Power Klaw: A large weapon that resembles a crab pincer made from energised blades, often worn by Ork leaders as a close combat weapon.

Mekgun: Any of a wide variety of outlandish energy weapons occasionally employed by Orks, including zappas, shuntas, beemy deffguns, tellyport blastas and lifta-droppas.

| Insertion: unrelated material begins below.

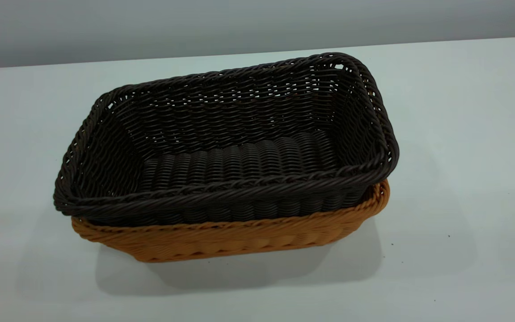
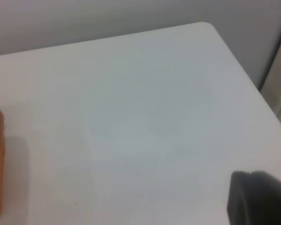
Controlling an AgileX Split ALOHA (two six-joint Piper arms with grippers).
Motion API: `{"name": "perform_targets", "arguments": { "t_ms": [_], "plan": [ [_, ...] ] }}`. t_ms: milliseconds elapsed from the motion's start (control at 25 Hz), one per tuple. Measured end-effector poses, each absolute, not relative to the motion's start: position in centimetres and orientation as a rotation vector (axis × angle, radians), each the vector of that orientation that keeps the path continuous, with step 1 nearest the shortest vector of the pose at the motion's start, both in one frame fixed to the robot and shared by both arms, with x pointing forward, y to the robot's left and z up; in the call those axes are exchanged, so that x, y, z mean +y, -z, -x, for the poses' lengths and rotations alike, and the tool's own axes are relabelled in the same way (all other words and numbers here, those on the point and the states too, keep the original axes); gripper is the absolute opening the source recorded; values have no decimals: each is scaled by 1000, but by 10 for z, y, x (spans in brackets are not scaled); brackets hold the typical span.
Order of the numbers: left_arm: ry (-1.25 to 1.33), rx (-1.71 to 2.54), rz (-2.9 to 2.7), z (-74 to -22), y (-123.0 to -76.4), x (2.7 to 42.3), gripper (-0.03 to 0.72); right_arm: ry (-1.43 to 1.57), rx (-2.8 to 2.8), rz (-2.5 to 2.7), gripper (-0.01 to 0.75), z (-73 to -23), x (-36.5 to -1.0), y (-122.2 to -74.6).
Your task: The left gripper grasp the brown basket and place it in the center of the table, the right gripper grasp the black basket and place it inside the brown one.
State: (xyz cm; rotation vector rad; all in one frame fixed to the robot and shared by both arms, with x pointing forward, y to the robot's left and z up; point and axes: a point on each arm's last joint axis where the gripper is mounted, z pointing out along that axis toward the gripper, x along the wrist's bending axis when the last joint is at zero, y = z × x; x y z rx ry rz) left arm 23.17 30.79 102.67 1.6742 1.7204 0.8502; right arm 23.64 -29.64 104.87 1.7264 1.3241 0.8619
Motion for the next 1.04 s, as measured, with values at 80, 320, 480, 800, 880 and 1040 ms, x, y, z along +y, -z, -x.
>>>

WAAAGH! 1. Common Ork warcry. (Da Orks go WAAAGH!). 2. A major war fought by Orks against an external threat or each other. (Dis is gonna be an 'uge WAAAGH!). 3. A field of energy that pervades the universe that is subtly influenced by the will of Orks, according to the Orkish religion. (Kum on lads, da WAAAGH! be on our side taday!). Although most see the WAAAGH! energy as little more than a superstition a small but growing minority in the Citadel scientific community are investigating the possibility that it might be behind some anomalous elements of Ork technology and physiology.

CODEXY BITZ

'Galaxy Weekly' - Letters to the Editor (20th Sept 2175)

Dear Editor,

In response to your article on the increasing Ork influence in the Attican Traverse, can I just say that I for one am glad of the change. The Hegemony's constant slaving has long been a threat to outlying Salarian colonies and though the Orks might not be the most desirable of neighbours at least they are taking action against these blatant violations of Council law. Quite frankly it is despicable that a race as unrefined and barbarous as the Orks has done more to safeguard Salarian citizens against slaver attacks in five years than the Turian military machine has done in five hundred.

- Tonus Mallen, age 22

Dear Editor,

Surely you must agree that the Orks are a menace that must be stopped! I have seen the official Hegemony report on the Ork attacks on Batarian scientific outposts in the Traverse and I am horrified that such brutal, senseless slaughter is allowed to happen. What's more, they then went to callously tear open the cages and turn those poor sick people out of the medical holding facility where Batarian scientists were working to cure them of unspecified life threatening ailments. I hope the Council will take real action soon against these unprovoked and savage attacks against one of their member states.

- Allisa T'spia, 305

Dear Editor,

Although I am loath to say it, on this rare occasion I stand with the Batarians. It is true that the Hegemony sanctioned slaving operations have to end in Council space, but the sheer devastation wreaked on the Batarian populace by rampaging Ork mobs is completely uncalled for. People seem to forget that the general population of the Hegemony are by and large just regular people trying to get by. They don't deserve to be massacred for the crime of being born into a totalitarian regime.

- Renus Baracian, 47

Dear Eddita,

Dis event be anuvva exampul of da imperialist kapitalist ambishuns of Boss Hakkit an' 'is attak squigs. It is da destinee of da riteful Orks of Top Kereea ta rool ova da galaxee an' spread da lite of troof an' freedum ta ah vslgf cbhdsivw

Sorry 'bout dat, I 'ad ta likk da grease from mah fingaz. Ushulee I 'as sumwun ta do dat as befits ma posishun as riteful leader of da galaxee but mah last wun got egsekuted fer laffing while I was torking, so I's between finga likkaz at da moment. As I wos sayin', da glorius mobs of Top Kereea is goin' ta take over da galaxee an' crush da Hakkit an' da Council wiv rains of fire from da 'eavenz.

Soon as da meks make me a nooklea bomm dat akshullee werks.